How to best store a directory tree in a database

database-designtree

I want to represent my directory structure in some format (currently I'm just using JSON.)

This is how a sample JSON might look. For those curious it was generated using unix tree command: tree /path/to/folder -J --noreport -h.

{
    ...
    "type":"directory",
    "name":"dev",
    "size":4096,
    "contents":[
        {"type":"directory","name":"protocols","size":4096, "contents":[]},
        {"type":"file","name":"architecture.txt","size":4716},
        {"type":"file","name":"exceptions.py","size":31263},
        {"type":"file","name":"models.js","size":101882},
        {"type":"file","name":"proxy.cpp","size":29097},
        {"type":"file","name":"keylogfile.xyz","size":7889},
        {"type":"file","name":"Readme.txt","size":8857},
    ]
    ...
}

So this is just a representation of the entire folder structure of some path as JSON.

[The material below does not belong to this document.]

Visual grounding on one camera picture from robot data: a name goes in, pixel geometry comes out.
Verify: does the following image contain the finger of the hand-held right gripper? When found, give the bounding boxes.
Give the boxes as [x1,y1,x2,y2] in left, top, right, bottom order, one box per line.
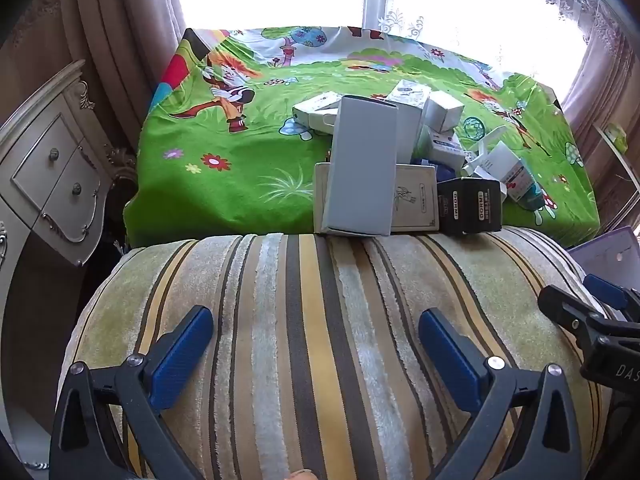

I can have many such separate JSON files, each representing a directory tree. There's no co-relation / links between these files.

On running the tree command on standard Windows "C:\" partition, I get a JSON file of ~30 MB in size. So I think we can assume that the max file size that a user would upload will be ~100 MB.

Once the files are stored, these are the operations I plan to make on a file:

Get the entire file.
Given a path, get it's immediate children (akin to doing ls on that path.)
Given a path, get the complete sub tree of the path.
Modify metadata of some item, say change its name or add a new note with it.

2 & 3 are the operations that I expect to happen the most.

Here are the ways of storing this data that I've come up with:

NO DB:
- Store the file as-is on disk (/home/forest/<uuid>.json)
- Operation no 1 becomes fast & easy – just send the entire file
- but the others can get slow because they all involve parsing the entire JSON first and then iterating on it.
NO SQL
- I've never used NO SQL databases before (only read a few posts about their use-cases etc.)
- I think op 1 (entire file read) would be fast
- but no idea if there will be any improvement on the other ops as compared to just using files.
RDBMS
- I've used relational DBs before but don't think my data has anything to do with tables
- I did google around though and found that postgres has an ltree type to store hierarchical data, but I'm not sure If that is what I need.
  - If it is, HOW will I get the data in?
Graph Databases?
- Again, no prior experience with these, just shooting in the dark
- At the end of the day, a directory is just a tree
- Instead of creating a vanilla JSON, maybe I could generate a format that one of the Graph DBs can read-in
- Once I have some graph DB object, maybe all the operations become fast enough.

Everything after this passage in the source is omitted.